» What this task involves:
Search the data for "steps". Return each matching line.

» Data section:
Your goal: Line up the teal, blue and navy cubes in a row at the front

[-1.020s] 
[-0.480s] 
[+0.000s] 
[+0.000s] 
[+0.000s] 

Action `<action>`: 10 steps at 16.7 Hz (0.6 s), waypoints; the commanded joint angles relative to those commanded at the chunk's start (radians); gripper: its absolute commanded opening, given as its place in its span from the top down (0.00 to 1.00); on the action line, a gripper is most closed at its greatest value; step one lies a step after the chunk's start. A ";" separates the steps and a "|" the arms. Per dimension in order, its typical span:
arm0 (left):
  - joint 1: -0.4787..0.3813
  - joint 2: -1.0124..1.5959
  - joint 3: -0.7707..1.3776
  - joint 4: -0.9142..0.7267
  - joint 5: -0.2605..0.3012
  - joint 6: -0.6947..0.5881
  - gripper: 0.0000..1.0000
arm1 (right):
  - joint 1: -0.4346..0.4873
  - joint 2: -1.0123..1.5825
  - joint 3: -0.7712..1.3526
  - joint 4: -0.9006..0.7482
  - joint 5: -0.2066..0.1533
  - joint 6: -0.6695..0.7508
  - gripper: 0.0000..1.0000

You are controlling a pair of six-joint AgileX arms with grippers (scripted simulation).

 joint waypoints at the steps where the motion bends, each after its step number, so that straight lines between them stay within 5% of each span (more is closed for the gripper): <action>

» Answer for the task:
Action `<action>`: 10 steps at 16.7 Hz (0.6 s), waypoints; the commanded joint angles relative to those commanded at the chunk's start (radians); gripper: its absolute commanded opening, given as its place in its span from the top down (0.00 to 1.00); on the action line, a gripper is most closed at its greatest value; step one lies a step after the chunk's start. A ";" separates the steps and a "|" the arms. Per dimension in order, its typical span:
 joint waypoints at the steps where the motion bends, each after its step number, so that straight lines between them stay within 5% of each span (more is closed for the gripper): <action>

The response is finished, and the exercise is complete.